▶ Your task
Below are some entries. Copy each line that holds the string "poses".

▶ Data under study
+ + + + + + +
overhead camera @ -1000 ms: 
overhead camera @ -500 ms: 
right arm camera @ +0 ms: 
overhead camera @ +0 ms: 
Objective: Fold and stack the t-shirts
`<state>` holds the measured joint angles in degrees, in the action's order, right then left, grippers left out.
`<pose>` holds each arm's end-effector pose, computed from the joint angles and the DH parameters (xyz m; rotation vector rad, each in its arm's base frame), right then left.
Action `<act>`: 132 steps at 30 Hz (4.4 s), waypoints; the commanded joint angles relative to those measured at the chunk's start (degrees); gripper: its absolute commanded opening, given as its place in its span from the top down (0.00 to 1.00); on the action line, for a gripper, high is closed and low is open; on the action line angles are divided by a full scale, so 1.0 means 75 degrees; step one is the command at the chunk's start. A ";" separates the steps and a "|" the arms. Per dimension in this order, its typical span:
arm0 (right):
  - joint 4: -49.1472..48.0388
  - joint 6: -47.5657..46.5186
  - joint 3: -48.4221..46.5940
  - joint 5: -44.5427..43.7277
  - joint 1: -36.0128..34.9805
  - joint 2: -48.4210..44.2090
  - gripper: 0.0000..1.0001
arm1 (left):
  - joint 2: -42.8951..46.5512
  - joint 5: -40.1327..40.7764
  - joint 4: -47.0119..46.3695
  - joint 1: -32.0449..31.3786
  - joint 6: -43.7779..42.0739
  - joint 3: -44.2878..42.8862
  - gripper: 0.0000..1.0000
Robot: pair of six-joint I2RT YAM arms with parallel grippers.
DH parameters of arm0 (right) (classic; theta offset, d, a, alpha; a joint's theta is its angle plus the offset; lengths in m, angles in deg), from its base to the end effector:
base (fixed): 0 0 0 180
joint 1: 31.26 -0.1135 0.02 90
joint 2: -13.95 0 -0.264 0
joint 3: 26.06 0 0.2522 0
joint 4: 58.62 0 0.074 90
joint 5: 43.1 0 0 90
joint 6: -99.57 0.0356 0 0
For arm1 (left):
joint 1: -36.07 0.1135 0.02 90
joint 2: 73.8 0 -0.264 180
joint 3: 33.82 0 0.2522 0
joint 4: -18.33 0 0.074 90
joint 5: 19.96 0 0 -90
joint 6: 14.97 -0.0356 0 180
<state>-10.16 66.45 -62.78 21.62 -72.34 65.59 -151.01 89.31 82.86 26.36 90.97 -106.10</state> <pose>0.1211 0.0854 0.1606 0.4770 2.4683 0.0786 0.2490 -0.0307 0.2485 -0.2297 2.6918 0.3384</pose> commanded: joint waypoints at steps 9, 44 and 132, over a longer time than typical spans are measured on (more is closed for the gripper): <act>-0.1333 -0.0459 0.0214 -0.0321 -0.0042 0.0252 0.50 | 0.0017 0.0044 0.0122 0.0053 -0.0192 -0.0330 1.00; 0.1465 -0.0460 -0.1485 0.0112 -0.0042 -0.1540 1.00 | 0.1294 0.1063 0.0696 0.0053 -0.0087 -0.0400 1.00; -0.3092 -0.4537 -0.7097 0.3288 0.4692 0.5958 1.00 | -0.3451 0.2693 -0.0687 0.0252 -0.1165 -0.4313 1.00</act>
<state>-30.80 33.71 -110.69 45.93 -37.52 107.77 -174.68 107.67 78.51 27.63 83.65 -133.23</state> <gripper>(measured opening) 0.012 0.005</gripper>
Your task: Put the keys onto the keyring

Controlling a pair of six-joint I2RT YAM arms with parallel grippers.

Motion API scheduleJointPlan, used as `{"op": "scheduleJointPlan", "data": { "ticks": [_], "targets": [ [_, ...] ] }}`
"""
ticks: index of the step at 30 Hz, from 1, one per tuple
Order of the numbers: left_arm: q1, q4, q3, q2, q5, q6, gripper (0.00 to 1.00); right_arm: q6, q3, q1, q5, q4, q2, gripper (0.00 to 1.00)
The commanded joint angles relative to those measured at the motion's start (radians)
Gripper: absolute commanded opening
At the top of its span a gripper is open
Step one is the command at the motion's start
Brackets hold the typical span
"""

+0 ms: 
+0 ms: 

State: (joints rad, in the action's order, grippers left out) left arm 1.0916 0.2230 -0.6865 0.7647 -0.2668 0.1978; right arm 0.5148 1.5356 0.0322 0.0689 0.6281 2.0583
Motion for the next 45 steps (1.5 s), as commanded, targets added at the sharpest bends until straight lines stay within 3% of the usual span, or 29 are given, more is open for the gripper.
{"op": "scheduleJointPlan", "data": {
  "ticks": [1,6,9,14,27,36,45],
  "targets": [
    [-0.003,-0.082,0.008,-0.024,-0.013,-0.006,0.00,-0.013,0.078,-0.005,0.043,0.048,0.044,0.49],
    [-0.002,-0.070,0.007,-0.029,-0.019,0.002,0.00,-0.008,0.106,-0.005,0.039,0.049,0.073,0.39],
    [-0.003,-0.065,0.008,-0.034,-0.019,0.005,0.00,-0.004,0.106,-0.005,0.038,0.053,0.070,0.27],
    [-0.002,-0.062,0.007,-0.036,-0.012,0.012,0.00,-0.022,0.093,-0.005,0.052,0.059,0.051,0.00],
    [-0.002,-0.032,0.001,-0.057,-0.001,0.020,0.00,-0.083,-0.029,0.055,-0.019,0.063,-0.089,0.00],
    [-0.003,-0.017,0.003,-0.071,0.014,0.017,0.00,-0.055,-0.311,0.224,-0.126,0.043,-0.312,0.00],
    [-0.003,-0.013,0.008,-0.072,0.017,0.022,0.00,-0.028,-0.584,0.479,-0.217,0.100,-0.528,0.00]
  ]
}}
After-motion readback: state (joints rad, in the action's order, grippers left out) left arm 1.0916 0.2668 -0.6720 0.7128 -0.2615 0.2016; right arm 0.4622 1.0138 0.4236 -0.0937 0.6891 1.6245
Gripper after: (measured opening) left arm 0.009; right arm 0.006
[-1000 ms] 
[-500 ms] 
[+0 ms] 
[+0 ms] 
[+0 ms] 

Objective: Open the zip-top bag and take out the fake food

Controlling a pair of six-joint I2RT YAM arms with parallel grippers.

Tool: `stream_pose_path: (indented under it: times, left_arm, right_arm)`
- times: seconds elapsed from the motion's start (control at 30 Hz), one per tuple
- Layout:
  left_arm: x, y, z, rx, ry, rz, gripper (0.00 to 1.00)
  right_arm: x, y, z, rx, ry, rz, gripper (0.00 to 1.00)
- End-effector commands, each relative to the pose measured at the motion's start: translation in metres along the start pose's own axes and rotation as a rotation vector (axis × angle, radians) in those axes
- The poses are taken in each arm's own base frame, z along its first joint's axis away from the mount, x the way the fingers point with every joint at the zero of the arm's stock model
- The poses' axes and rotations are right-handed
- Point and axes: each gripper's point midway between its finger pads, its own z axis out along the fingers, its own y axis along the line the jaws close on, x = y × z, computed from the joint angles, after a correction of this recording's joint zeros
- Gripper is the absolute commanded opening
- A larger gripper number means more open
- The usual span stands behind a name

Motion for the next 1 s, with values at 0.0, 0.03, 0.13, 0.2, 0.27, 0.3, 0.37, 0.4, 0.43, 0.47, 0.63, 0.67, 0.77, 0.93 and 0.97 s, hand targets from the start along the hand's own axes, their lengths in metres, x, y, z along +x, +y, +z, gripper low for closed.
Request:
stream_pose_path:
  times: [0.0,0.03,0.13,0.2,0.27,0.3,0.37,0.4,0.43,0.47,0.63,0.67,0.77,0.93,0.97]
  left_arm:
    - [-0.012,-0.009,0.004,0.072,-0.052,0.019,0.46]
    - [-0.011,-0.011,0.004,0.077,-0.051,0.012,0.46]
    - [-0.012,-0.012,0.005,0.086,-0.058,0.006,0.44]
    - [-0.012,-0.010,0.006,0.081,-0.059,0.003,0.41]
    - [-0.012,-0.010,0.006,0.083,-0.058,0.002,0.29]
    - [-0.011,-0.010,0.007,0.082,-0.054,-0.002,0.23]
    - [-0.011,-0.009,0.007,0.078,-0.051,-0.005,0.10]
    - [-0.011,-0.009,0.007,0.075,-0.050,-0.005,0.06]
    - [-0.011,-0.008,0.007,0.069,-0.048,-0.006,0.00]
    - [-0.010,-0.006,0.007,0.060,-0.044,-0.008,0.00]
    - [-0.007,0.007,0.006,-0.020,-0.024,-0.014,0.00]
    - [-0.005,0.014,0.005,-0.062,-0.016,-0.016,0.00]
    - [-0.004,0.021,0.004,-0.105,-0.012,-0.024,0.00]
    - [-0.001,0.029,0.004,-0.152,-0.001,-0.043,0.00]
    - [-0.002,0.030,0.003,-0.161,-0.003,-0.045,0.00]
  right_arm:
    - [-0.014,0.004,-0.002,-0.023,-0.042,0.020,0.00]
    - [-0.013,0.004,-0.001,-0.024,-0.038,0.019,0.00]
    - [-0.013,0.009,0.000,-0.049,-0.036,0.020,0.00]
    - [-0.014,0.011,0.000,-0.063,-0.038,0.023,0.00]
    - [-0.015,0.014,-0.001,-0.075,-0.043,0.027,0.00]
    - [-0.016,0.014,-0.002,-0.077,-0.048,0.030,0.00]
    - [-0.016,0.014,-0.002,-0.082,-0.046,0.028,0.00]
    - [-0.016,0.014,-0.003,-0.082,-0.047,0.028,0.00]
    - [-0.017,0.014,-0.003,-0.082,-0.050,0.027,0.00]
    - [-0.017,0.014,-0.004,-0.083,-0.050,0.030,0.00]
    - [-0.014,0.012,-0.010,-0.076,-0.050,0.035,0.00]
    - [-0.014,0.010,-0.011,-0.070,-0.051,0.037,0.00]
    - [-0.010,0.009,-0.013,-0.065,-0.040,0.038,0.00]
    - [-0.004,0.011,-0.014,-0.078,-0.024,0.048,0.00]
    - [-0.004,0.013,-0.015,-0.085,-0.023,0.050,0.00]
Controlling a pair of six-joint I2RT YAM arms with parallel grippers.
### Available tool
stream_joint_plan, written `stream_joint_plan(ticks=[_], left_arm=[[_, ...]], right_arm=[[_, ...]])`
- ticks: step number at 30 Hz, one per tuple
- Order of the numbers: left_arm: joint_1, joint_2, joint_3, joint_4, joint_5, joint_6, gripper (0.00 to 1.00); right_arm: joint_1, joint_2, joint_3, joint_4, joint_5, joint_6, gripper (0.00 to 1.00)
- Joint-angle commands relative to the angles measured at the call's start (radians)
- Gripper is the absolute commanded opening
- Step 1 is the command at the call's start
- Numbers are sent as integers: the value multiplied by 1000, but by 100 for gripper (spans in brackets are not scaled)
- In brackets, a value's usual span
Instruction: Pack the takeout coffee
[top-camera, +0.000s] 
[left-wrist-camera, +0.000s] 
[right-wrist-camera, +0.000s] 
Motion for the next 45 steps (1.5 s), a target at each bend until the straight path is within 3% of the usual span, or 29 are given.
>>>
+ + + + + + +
▶ Your response
- The poses are taken in each arm's own base frame, z along its first joint's axis away from the mount, x the way the fingers point with every joint at the zero of the arm's stock model
- The poses' axes and rotations are right-handed

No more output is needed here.